What the exercise asks: Without the pictures, output the records below word for word.

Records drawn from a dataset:
——————————
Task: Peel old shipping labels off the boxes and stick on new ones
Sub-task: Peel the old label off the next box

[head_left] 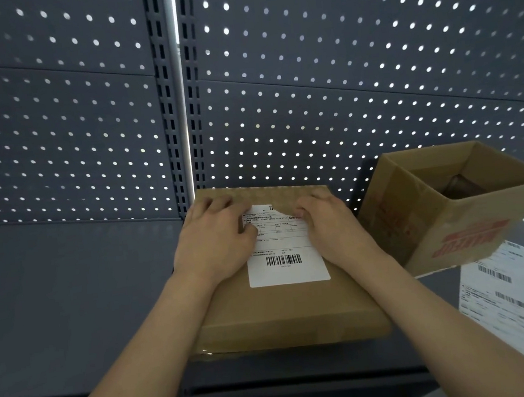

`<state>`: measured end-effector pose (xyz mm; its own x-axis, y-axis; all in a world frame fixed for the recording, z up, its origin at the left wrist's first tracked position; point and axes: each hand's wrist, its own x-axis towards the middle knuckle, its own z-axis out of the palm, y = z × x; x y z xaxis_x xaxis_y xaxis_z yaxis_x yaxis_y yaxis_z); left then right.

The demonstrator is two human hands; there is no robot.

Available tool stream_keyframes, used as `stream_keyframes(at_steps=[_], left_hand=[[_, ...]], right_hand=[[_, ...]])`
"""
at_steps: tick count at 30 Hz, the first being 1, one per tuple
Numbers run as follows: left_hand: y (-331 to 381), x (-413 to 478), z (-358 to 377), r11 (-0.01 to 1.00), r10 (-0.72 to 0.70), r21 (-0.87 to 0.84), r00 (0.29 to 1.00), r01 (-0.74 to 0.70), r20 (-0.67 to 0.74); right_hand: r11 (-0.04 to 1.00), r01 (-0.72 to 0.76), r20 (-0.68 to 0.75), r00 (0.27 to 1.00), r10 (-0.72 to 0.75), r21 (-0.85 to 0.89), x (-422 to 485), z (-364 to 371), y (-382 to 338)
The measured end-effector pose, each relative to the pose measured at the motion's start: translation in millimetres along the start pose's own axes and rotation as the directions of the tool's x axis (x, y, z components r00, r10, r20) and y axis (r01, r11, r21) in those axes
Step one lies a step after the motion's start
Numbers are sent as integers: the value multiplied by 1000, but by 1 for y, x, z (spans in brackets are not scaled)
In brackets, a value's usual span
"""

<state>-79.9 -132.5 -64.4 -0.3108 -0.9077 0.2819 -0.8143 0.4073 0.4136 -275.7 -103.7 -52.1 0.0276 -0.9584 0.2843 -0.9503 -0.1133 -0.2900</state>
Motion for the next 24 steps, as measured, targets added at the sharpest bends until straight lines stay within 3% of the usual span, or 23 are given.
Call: stream_keyframes(at_steps=[4,8,24], left_hand=[[-1,0,1,1000,2,4,1000,-2,-2],[0,0,1,1000,3,2,1000,-3,-4],[-1,0,3,1000,17,13,1000,-17,-18]], right_hand=[[999,5,-21,1000,-4,43,-2,-1,1],[992,-80,-101,991,90,97,-5,-3,3],[977,30,48,999,-20,-210,-4,-6,-13]])
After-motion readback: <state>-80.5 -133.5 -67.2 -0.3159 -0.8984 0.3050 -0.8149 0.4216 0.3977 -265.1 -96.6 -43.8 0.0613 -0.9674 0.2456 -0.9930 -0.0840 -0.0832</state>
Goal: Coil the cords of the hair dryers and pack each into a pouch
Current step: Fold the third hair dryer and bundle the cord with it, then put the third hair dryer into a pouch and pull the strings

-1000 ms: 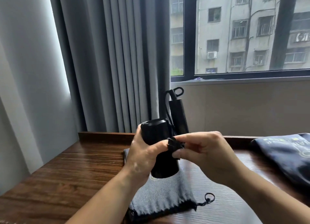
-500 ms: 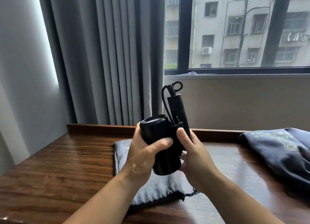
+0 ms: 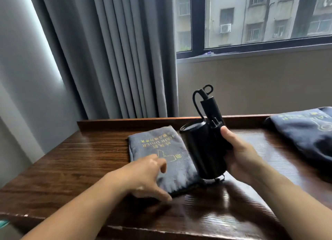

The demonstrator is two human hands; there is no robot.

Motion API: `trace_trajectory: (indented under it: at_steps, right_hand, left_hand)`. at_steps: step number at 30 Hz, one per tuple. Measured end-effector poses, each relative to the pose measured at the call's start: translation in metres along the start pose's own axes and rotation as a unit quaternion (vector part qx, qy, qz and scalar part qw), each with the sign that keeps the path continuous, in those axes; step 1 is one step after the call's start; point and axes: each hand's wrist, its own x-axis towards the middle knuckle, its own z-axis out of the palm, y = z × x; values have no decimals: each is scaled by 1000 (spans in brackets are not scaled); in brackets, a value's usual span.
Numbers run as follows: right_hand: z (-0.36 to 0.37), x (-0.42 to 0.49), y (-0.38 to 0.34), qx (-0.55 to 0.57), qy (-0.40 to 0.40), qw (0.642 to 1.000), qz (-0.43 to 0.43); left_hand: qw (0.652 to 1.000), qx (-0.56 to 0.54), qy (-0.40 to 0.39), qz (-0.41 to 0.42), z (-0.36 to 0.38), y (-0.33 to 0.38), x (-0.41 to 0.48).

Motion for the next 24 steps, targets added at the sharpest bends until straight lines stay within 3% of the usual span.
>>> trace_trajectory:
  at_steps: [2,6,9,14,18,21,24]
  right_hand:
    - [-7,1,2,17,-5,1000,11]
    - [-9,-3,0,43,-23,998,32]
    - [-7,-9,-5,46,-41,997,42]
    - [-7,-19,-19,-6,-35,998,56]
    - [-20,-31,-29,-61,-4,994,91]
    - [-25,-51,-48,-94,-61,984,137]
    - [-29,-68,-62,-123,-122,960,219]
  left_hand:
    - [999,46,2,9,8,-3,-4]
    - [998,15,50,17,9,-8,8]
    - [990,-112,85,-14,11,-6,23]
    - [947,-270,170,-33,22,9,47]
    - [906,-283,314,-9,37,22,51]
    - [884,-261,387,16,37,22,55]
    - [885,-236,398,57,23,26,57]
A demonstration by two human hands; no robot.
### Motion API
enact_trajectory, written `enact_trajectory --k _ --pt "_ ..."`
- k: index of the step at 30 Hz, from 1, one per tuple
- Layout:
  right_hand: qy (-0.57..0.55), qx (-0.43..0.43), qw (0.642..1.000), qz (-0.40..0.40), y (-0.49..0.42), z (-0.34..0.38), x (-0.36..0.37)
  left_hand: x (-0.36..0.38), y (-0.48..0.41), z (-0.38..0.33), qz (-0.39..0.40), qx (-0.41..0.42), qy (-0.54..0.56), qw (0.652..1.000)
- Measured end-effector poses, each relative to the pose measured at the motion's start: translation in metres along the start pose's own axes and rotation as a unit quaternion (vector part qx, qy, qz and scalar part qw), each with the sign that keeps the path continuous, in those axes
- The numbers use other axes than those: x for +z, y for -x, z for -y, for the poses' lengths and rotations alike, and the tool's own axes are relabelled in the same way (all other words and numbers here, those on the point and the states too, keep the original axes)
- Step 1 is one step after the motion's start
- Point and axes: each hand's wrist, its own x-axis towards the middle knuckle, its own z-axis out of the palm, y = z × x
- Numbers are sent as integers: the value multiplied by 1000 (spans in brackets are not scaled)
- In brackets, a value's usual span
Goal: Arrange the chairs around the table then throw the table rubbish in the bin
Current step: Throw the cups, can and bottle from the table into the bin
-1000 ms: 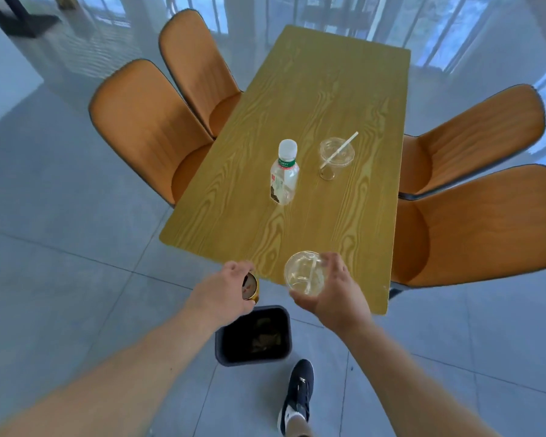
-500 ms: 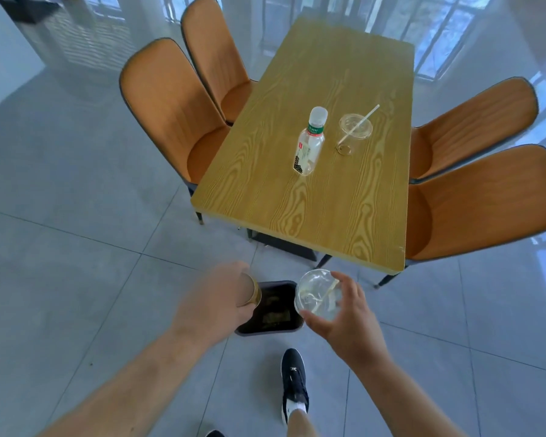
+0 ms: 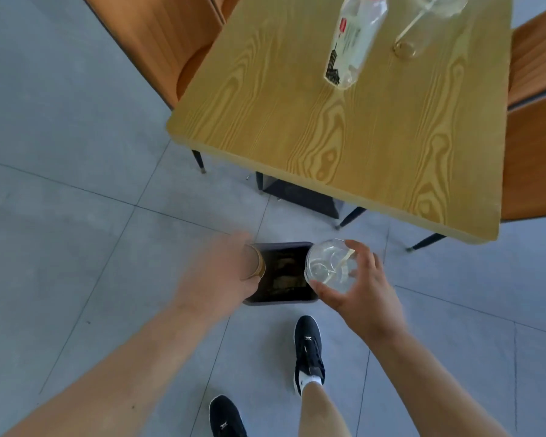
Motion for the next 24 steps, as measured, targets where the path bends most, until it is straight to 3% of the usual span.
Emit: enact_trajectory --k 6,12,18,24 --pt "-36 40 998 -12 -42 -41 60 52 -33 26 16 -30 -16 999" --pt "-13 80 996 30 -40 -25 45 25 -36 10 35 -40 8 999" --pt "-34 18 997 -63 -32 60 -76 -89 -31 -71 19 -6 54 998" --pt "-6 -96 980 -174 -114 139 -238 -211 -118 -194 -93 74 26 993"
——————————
Exercise output:
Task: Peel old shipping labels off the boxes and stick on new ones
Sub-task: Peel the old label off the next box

[head_left] 

`<state>`: measured end-effector pose (xyz mm; its own x-axis, y-axis; all in a world frame fixed for the recording, z up, its origin at the left wrist's first tracked position; point and axes: each hand's wrist, its own x-axis towards the middle knuckle, its own z-axis out of the palm, y = z × x; x y z xaxis_x xaxis_y xaxis_z yaxis_x yaxis_y yaxis_z); left then right.

The demonstrator is two human hands; there is no robot.

Available tool stream_keyframes, used as `stream_keyframes(at_steps=[_], left_hand=[[_, ...]], right_hand=[[_, ...]])`
"""
at_steps: tick count at 30 Hz, the first being 1, one per tuple
Numbers run as follows: left_hand: y (-331 to 381), x (-413 to 478), z (-358 to 377), r11 (-0.01 to 1.00), r10 (-0.72 to 0.70), r21 (-0.87 to 0.84), r00 (0.29 to 1.00), r01 (-0.74 to 0.70), r20 (-0.67 to 0.74); right_hand: r11 (-0.04 to 1.00), r01 (-0.72 to 0.76), r20 (-0.68 to 0.75), r00 (0.27 to 1.00), r10 (-0.72 to 0.75), r21 (-0.85 to 0.89), x (-422 to 485), z (-364 to 371), y (-382 to 338)
The measured end-effector pose, each relative to the pose measured at the motion's start: translation in millimetres along the start pose's own axes and rotation as the directions of the tool's x axis (x, y, z components r00, r10, r20) and y axis (r01, r11, r21) in those axes
Step one lies a step after the motion's start
Numbers are sent as integers: the value multiplied by 1000, but by 1 for y, x, z (spans in brackets are not scaled)
In brackets, a value's usual span
"""

<state>-79.9 -132.5 -64.4 -0.3108 -0.9077 0.2819 -0.8143 0.4073 0.4136 -275.7 -103.7 -52.1 0.0276 -0.9584 0.2843 -0.9503 -0.1133 -0.2900</state>
Motion for the next 24 steps, as measured, targets added at the sharpest bends until straight lines stay within 3% of the usual span, or 23 are given.
Call: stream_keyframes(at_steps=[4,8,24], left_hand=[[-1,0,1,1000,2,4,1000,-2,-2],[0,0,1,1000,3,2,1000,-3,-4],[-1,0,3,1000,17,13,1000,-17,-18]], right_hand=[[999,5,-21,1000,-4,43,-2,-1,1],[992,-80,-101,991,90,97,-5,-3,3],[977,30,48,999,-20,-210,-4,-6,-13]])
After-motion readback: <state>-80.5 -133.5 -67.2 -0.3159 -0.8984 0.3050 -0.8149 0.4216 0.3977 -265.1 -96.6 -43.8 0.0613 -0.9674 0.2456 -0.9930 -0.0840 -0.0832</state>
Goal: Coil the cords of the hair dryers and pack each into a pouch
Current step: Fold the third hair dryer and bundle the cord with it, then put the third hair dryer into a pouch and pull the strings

-1000 ms: 
-500 ms: 
+0 ms: 

The demonstrator is two human hands; there is no robot.

Motion API: `trace_trajectory: (indented under it: at_steps, right_hand, left_hand)`. at_steps: step number at 30 Hz, one per tuple. Measured end-effector poses, each relative to the pose measured at the call's start: translation in metres along the start pose's own axes and rotation as a unit quaternion (vector part qx, qy, qz and scalar part qw), each with the sign that keeps the path continuous, in those axes; step 1 is one step after the call's start; point and axes: each hand's wrist, its own x-axis towards the middle knuckle, its own z-axis out of the palm, y = z × x; values have no decimals: each is scaled by 1000 (spans in brackets are not scaled); in brackets, a value's usual span.
Numbers run as follows: right_hand: z (-0.36 to 0.37), x (-0.42 to 0.49), y (-0.38 to 0.34), qx (-0.55 to 0.57), qy (-0.40 to 0.40), qw (0.642 to 1.000), qz (-0.43 to 0.43); left_hand: qw (0.652 to 1.000), qx (-0.56 to 0.54), qy (-0.40 to 0.39), qz (-0.41 to 0.42), z (-0.36 to 0.38), y (-0.33 to 0.38), x (-0.41 to 0.48).

Motion for the next 24 steps, targets added at the sharpest bends until straight lines stay within 3% of the usual span.
>>> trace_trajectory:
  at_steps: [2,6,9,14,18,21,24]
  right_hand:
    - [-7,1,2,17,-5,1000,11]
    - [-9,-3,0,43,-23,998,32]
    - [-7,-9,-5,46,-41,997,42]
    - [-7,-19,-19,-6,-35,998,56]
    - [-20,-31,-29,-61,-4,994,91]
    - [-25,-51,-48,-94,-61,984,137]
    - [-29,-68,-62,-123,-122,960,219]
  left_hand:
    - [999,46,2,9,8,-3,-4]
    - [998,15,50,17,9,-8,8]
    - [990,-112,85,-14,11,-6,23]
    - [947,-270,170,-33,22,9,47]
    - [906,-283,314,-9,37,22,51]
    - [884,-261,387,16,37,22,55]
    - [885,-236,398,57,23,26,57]
A demonstration by two human hands; no robot.
### Motion API
enact_trajectory, written `enact_trajectory --k _ --pt "_ ..."`
- k: index of the step at 30 Hz, from 1, one per tuple
- Layout:
  right_hand: qy (-0.57..0.55), qx (-0.43..0.43), qw (0.642..1.000), qz (-0.40..0.40), y (-0.49..0.42), z (-0.34..0.38), x (-0.36..0.37)
  left_hand: x (-0.36..0.38), y (-0.48..0.41), z (-0.38..0.33), qz (-0.39..0.40), qx (-0.41..0.42), qy (-0.54..0.56), qw (0.652..1.000)
- Measured end-effector poses, each relative to the pose measured at the motion's start: translation in metres along the start pose's own axes and rotation as a unit quaternion (vector part qx, qy, qz and scalar part qw), each with the sign that keeps the path continuous, in those axes
- The numbers use other axes than those: x for +z, y for -x, z for -y, for the poses' lengths and rotations alike, and the tool's own axes are relabelled in the same way (all other words and numbers here, those on the point and the states too, keep the original axes)
- Step 1 is one step after the motion's start
- Point and axes: each hand's wrist, its own x-axis towards the middle knuckle, its own z-axis out of the palm, y = z × x
- Numbers are sent as integers: the value multiplied by 1000 (spans in brackets are not scaled)
- In brackets, a value's usual span
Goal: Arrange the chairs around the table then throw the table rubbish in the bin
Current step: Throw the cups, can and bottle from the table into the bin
-1000 ms: 
-500 ms: 
+0 ms: 
Motion for the next 24 steps, as measured, targets where the path bends most, until it is straight to 3% of the usual span.
Emit: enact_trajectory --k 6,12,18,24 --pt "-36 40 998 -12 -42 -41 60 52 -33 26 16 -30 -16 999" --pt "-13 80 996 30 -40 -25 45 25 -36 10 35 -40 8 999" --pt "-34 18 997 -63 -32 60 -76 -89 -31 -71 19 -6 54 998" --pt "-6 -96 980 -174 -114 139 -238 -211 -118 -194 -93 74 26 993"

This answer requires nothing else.